---------- Supplied material ----------

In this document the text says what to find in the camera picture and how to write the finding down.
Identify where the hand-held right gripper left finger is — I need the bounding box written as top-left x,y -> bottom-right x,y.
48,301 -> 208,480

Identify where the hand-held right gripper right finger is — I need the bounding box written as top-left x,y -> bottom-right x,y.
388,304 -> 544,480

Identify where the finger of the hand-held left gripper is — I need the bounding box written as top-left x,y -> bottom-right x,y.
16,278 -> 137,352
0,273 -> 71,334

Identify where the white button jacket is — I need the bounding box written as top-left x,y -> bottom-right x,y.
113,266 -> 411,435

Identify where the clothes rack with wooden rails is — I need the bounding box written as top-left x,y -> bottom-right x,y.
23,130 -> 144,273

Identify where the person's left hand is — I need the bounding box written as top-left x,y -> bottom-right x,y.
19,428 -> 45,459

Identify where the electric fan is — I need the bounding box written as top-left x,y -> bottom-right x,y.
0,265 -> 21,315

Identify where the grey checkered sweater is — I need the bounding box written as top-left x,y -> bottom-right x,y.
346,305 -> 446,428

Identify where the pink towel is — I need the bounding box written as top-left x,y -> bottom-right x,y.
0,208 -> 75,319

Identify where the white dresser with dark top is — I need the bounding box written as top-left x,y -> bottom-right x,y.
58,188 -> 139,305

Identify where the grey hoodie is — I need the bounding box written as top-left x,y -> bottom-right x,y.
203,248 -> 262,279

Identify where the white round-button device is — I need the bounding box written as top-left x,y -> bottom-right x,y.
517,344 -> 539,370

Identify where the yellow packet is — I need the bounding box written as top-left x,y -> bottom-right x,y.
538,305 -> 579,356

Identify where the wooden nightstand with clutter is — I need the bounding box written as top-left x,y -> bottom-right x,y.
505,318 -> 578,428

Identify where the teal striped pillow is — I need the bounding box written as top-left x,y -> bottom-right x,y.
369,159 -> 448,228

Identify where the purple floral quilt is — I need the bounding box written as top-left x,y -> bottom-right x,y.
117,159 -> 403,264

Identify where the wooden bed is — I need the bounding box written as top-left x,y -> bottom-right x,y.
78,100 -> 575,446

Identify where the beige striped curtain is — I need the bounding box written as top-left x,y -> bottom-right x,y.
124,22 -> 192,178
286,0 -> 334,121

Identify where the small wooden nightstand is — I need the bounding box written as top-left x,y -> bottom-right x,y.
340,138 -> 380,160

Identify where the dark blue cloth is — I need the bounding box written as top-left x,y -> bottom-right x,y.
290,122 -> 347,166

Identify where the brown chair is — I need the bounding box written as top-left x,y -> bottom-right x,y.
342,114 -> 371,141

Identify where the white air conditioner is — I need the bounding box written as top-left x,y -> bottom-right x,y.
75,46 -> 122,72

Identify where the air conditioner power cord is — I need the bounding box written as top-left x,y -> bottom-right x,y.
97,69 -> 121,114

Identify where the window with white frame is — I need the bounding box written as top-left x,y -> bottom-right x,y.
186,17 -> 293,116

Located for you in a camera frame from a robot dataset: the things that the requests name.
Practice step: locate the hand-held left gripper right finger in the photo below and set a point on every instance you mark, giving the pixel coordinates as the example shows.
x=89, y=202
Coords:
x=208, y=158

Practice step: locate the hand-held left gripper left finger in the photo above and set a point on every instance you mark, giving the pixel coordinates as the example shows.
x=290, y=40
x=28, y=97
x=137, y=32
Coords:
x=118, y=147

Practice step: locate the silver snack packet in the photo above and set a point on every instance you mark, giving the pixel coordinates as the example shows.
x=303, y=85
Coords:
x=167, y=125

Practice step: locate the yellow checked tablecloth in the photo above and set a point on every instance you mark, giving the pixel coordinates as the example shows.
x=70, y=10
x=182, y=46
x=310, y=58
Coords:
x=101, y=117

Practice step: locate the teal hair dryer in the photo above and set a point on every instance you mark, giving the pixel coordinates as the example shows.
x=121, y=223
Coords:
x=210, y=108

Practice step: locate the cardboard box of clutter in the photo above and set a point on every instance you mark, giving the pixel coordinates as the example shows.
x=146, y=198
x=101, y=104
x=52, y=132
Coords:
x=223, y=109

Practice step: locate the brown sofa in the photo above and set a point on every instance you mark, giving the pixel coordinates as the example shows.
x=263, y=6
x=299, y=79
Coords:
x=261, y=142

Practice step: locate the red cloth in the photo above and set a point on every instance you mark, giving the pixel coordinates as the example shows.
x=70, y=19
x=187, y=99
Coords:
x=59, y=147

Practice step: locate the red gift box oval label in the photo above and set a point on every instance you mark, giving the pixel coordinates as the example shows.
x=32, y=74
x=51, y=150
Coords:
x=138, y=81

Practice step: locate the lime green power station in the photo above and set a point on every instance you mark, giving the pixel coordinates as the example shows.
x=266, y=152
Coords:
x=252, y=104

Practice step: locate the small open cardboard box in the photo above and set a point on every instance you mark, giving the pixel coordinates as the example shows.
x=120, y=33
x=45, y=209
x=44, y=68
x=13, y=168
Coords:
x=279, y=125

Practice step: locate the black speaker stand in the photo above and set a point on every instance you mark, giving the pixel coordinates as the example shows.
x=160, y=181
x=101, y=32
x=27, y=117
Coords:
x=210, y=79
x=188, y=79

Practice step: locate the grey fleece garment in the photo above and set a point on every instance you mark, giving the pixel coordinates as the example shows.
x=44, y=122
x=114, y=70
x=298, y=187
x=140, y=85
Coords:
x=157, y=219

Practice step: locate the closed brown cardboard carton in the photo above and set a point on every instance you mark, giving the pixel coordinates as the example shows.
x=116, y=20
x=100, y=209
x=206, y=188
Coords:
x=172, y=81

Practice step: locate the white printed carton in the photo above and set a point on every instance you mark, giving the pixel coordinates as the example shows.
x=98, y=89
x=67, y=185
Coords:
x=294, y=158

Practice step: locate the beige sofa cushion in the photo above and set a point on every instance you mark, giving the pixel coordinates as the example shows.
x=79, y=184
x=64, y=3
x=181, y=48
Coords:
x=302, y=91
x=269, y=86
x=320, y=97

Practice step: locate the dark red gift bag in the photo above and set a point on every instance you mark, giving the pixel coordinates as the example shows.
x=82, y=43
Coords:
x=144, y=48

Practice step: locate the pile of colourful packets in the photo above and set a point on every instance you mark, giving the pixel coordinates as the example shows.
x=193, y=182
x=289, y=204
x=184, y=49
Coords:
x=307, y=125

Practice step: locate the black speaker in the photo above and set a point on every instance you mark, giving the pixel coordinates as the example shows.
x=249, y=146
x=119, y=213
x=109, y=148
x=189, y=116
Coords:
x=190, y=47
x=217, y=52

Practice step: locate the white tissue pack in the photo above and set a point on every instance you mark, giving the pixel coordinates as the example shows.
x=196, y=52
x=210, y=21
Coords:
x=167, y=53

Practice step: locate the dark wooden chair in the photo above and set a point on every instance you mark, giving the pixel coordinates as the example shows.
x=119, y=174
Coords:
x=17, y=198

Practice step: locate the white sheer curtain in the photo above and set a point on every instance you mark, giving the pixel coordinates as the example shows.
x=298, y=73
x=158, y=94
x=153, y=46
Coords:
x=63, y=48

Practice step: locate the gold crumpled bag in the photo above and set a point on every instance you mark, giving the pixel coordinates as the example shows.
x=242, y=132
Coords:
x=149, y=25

----------

▶ _About this exercise_
Restate word for word only the lines above from the line containing "Identify where the purple" to the line containing "Located for you", both of them included.

▶ _Answer for this exercise_
Identify where the purple floral quilt is — I need the bounding box written as top-left x,y -> bottom-right x,y.
117,159 -> 403,264

Identify where the wooden bed is — I need the bounding box written as top-left x,y -> bottom-right x,y.
78,100 -> 575,446

Identify where the beige striped curtain is — I need the bounding box written as top-left x,y -> bottom-right x,y.
124,22 -> 192,178
286,0 -> 334,121

Identify where the small wooden nightstand is — I need the bounding box written as top-left x,y -> bottom-right x,y.
340,138 -> 380,160

Identify where the dark blue cloth is — I need the bounding box written as top-left x,y -> bottom-right x,y.
290,122 -> 347,166

Identify where the brown chair is — I need the bounding box written as top-left x,y -> bottom-right x,y.
342,114 -> 371,141

Identify where the white air conditioner is — I need the bounding box written as top-left x,y -> bottom-right x,y.
75,46 -> 122,72

Identify where the air conditioner power cord is — I need the bounding box written as top-left x,y -> bottom-right x,y.
97,69 -> 121,114

Identify where the window with white frame is — I need the bounding box written as top-left x,y -> bottom-right x,y.
186,17 -> 293,116

Located for you in a camera frame from a robot dataset: the things that the requests name.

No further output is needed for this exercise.